Code for experiments in paper: Non-Asymptotic Bounds for Zeroth-Order Stochastic Optimization
1 Introduction
2 Notes on usage
3 References
To estimate the problem parameters, namely, L, $ \Lambda $, $ \sigma^2 $, and a bound, say $\alpha_0$, on the derivative of the objective function, we use an initial i.i.d. sample of size N_0 = 200. We compute the l_2-norm of the Hessian of the objective function at 200 randomly selected points, by averaging over N_0 samples,
and then take the maximum l_2-norm of the Hessian over these points as an estimation of L, $ \Lambda $. A similar procedure has been employed by Ghadimi,2013 [5]. Similarly, 200 i.i.d. samples of the squared norm of stochastic gradient of the objective, and third derivative of the objective, respectively, are used to estimate $ \sigma^2 $ and $\alpha_0$.

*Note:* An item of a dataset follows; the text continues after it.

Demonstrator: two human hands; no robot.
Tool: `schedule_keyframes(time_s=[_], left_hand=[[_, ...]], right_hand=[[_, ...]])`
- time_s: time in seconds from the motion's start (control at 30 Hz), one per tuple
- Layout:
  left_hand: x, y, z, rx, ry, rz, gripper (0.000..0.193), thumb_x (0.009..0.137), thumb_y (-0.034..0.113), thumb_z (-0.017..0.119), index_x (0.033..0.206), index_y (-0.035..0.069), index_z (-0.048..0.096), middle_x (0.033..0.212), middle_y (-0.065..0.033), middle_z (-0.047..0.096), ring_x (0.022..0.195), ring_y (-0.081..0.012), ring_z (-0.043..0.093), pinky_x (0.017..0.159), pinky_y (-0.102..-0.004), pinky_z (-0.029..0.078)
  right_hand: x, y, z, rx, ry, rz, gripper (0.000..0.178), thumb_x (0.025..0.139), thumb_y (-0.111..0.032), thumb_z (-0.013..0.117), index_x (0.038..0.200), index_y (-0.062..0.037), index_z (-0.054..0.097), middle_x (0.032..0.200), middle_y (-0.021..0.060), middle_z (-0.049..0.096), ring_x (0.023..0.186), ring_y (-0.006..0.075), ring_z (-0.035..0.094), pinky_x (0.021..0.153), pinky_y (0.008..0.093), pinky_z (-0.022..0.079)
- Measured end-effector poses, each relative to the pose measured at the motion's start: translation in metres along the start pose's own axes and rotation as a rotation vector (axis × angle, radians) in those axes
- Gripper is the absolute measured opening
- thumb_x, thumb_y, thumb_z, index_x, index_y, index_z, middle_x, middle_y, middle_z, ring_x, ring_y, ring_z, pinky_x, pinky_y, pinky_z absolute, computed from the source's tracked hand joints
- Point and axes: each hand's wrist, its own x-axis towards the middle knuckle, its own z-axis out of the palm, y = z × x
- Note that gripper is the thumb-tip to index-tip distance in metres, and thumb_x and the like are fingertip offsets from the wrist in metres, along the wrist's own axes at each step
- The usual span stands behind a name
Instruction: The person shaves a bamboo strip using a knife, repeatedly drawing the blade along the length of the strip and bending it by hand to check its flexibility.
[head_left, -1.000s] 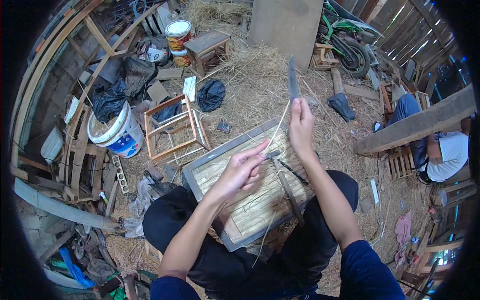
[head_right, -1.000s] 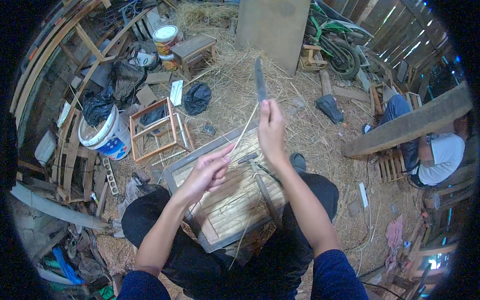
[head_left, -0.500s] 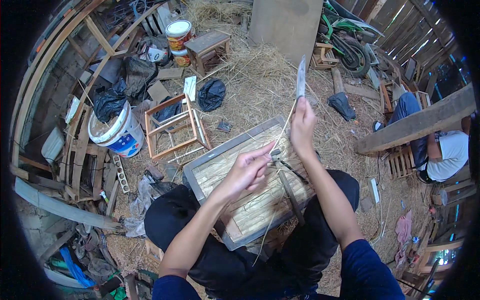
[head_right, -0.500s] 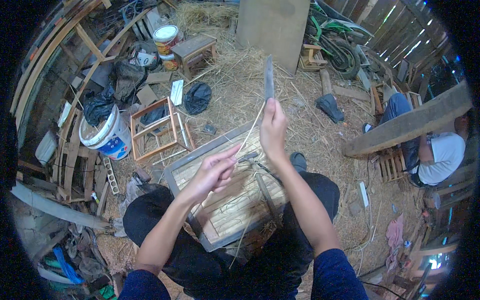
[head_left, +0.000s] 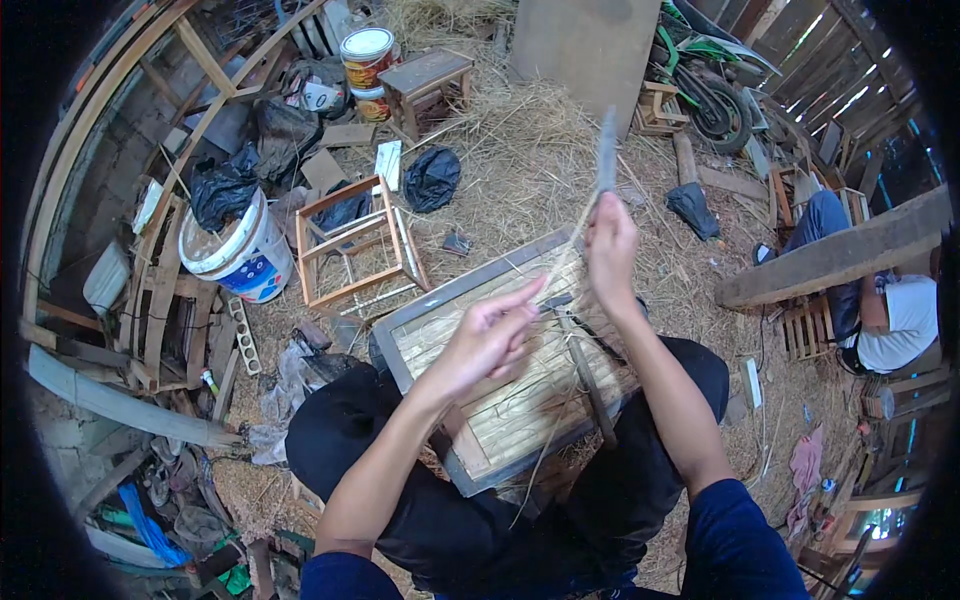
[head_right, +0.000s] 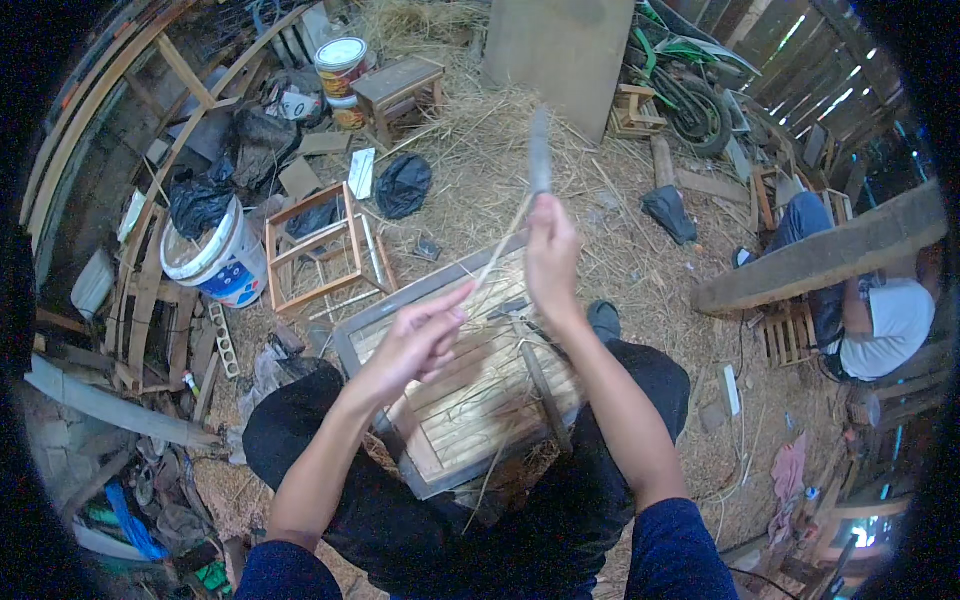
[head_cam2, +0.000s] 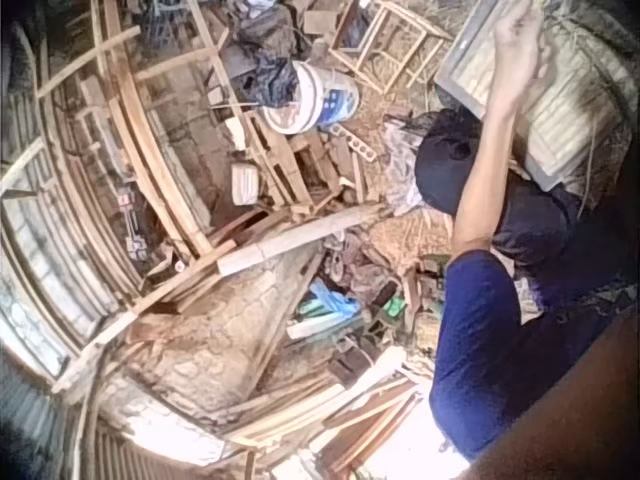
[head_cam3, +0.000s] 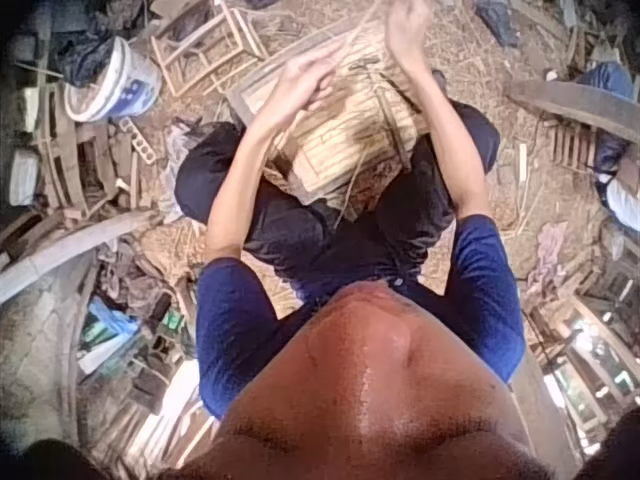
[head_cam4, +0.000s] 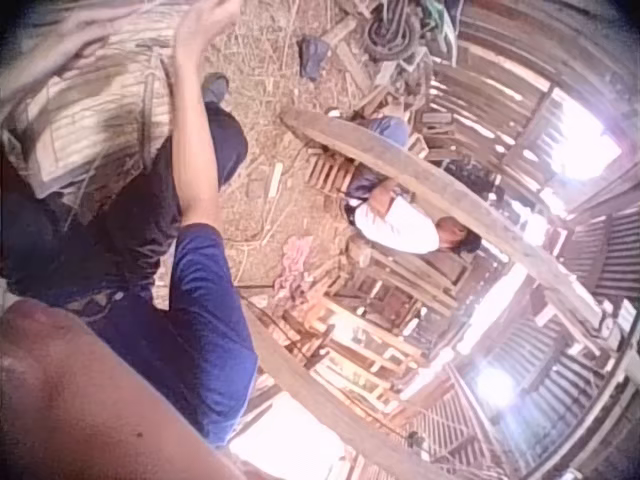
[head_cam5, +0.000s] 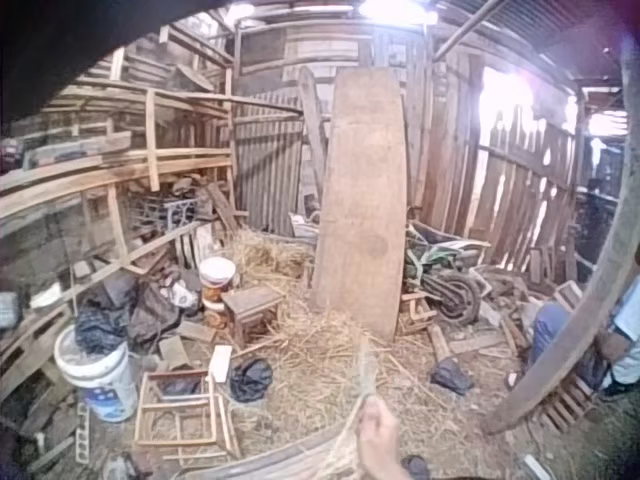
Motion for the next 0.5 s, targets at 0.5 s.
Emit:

For the SVM problem setting, the optima x is unknown. However, using the fact that the objective has non-negative optimal values, i.e., f(x) > 0, we infer that $ D_f \le f(x_1) $.
Using these estimates, we implement the ZRSG and ZRSQN algorithm with a stepsize chosen as mentioned in main paper for different settings.
We implement following gradient and Hessian oracles:
i) run_rsg_svm_bank.m —> this file contains the implementation to taking input parameters, loading Dataset, randomly shuffling dataset, performing min max normalization, performing SVD to reduce dimension (if needed), splitting training and testing dataset, paramater estimation L, sigma, f(x1), etc and then running various first-order algorithms and generating plot for banknote authentication dataset.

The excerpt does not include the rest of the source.